This was at least 10 years before the first cell phones were developed and 25 years before they became as common as wristwatches. I left messages all over Gainesville, without being able to track down Karen, Melanie or anyone else who knew what was going on.
When I returned to my parents, my mother began to tell me how much she and my father had wished they had been able to sleep together before they were married. I think she wanted to put me at ease. It didn’t work. I tried prayer.
“Dear Lord, just take me now. Put an end to my misery.”
Apparently, God was taking the night off, because I remained fully alive and conscious throughout the conversation.
Eventually, with no additional information on my end and far too much information from my parents, the encounter ran out of steam.
It was several hours later when I finally received a return call from Karen.

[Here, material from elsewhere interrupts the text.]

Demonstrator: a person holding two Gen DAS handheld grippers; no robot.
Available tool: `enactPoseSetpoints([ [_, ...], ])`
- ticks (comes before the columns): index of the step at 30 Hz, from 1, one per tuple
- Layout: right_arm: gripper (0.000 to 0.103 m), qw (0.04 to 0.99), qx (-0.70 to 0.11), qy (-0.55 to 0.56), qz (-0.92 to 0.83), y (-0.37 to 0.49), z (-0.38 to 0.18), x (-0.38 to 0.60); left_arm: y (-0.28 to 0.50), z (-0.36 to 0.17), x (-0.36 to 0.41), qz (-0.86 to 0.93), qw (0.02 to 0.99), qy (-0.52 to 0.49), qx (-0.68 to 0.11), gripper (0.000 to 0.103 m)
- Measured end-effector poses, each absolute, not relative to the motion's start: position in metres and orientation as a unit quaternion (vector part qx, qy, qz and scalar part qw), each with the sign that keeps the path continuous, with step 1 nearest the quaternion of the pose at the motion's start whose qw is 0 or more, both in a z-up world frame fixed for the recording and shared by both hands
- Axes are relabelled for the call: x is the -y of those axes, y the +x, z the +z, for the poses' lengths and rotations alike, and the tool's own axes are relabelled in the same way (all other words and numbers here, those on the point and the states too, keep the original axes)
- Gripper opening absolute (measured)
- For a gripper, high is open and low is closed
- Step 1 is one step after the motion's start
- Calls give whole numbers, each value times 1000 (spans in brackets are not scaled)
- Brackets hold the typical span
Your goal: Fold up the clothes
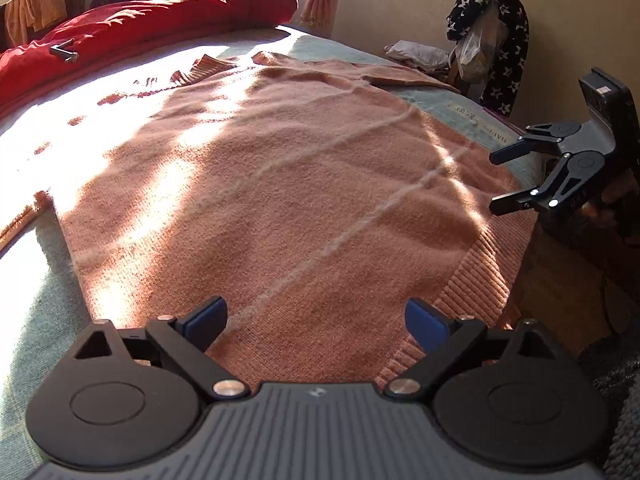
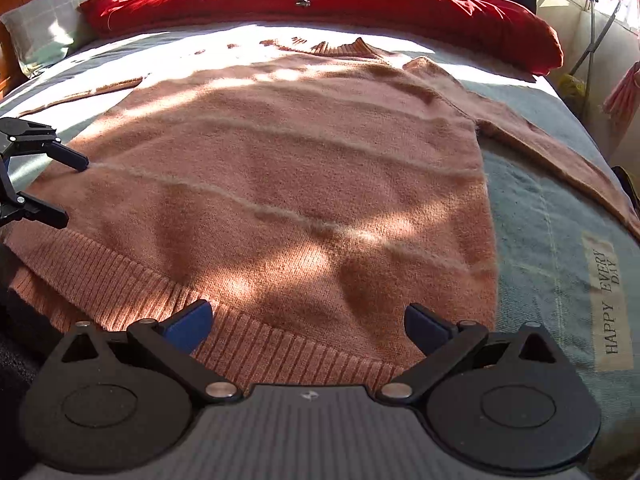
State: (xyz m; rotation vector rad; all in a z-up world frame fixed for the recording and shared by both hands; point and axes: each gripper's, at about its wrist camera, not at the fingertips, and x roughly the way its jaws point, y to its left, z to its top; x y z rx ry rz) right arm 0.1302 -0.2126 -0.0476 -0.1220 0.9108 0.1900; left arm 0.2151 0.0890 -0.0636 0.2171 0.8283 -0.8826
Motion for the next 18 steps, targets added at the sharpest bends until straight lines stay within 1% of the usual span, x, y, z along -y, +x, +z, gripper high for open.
enactPoseSetpoints([
  [3,103,891,-447,-58,64,145,-63,219,222,-58,-84,-418,822,98,-375,95],
  [6,103,887,-459,-18,50,135,-76,239,226,-71,-85,-388,825,96,-399,95],
  [9,103,884,-467,-4,30,113,-72,255,228,-85,-89,-355,829,92,-423,95],
  [12,103,879,-477,-11,10,111,-65,260,229,-78,-93,-343,836,65,-423,95],
  [14,103,886,-464,-25,2,119,-55,260,232,-74,-94,-326,844,56,-423,95],
  [18,103,911,-412,-12,15,148,-28,261,235,-68,-94,-290,861,56,-414,95],
])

“I’m so glad you called me back. You really need to checked out because Melanie has….MONO!”
I was both relieved and so angry I wanted to reach through the phone and grab Karen by the throat a thousand miles away.
Melanie recovered from the mononucleosis just fine. We stayed in touch over the summer and resumed dating in the fall. We had a good laugh over it. We dated for another year and then split up. We both ended up marrying our next serious relationship and both marriages are intact today. If she reads this, I hope she gets a laugh.
I don’t know what ever happened to Karen. Let’s hope she didn’t go into the communications business.
I can just imagine how incredibly uncomfortable that must have been!
MONO! That’s just too funny!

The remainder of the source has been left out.